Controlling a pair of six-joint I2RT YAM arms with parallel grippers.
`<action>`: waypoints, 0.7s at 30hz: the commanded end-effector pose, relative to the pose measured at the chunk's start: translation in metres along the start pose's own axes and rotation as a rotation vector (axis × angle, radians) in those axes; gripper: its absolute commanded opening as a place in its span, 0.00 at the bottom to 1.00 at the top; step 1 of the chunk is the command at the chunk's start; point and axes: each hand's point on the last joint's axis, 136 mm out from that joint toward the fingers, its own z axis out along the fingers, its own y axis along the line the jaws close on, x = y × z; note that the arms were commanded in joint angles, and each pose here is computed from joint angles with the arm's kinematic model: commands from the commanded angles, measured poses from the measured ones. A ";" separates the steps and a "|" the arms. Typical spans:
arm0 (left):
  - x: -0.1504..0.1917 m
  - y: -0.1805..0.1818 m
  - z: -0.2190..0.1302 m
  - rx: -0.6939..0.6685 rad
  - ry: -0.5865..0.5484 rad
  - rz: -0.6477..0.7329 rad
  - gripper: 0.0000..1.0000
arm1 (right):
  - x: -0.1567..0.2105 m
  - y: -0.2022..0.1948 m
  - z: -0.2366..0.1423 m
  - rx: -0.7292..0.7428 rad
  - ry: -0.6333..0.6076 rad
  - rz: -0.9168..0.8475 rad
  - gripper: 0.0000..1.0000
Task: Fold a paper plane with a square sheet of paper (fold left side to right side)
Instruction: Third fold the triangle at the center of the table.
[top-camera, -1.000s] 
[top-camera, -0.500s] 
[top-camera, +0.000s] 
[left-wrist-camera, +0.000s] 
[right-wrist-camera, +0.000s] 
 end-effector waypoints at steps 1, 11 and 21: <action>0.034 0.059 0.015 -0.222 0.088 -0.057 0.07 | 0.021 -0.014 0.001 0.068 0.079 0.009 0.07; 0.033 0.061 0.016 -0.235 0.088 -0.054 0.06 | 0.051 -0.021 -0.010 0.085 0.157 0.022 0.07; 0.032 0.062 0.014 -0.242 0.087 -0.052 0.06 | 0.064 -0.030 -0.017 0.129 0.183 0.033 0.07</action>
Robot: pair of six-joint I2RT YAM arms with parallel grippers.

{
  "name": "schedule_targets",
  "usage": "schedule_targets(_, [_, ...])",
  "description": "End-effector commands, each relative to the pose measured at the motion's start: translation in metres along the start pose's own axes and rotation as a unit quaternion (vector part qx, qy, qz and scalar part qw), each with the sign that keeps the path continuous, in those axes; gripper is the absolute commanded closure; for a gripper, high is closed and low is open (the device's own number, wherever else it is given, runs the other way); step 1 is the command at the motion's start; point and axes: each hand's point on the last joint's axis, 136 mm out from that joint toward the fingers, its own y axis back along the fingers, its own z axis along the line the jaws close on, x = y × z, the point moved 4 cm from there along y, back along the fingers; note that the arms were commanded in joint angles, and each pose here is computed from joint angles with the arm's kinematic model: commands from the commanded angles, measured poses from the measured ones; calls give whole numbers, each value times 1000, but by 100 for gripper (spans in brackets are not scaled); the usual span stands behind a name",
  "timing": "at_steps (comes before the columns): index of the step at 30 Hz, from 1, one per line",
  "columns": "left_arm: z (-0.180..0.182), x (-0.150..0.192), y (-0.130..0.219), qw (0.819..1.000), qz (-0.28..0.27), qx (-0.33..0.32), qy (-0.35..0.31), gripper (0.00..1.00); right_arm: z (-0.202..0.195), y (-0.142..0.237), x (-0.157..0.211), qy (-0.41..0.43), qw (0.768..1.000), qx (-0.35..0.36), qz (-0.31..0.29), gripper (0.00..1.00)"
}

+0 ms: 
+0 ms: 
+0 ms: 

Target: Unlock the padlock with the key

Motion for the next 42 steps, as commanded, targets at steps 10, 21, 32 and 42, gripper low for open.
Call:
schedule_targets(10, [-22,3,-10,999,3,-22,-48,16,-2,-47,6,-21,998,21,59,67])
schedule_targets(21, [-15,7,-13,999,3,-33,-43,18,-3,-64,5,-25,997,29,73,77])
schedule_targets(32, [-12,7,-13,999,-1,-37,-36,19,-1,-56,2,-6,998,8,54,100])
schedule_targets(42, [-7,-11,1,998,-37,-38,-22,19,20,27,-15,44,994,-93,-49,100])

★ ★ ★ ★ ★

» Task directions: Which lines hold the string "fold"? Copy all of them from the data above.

» Answer section:
Task: Fold a paper plane with a square sheet of paper (fold left side to right side)
Instruction: Third fold the triangle at the center of the table.

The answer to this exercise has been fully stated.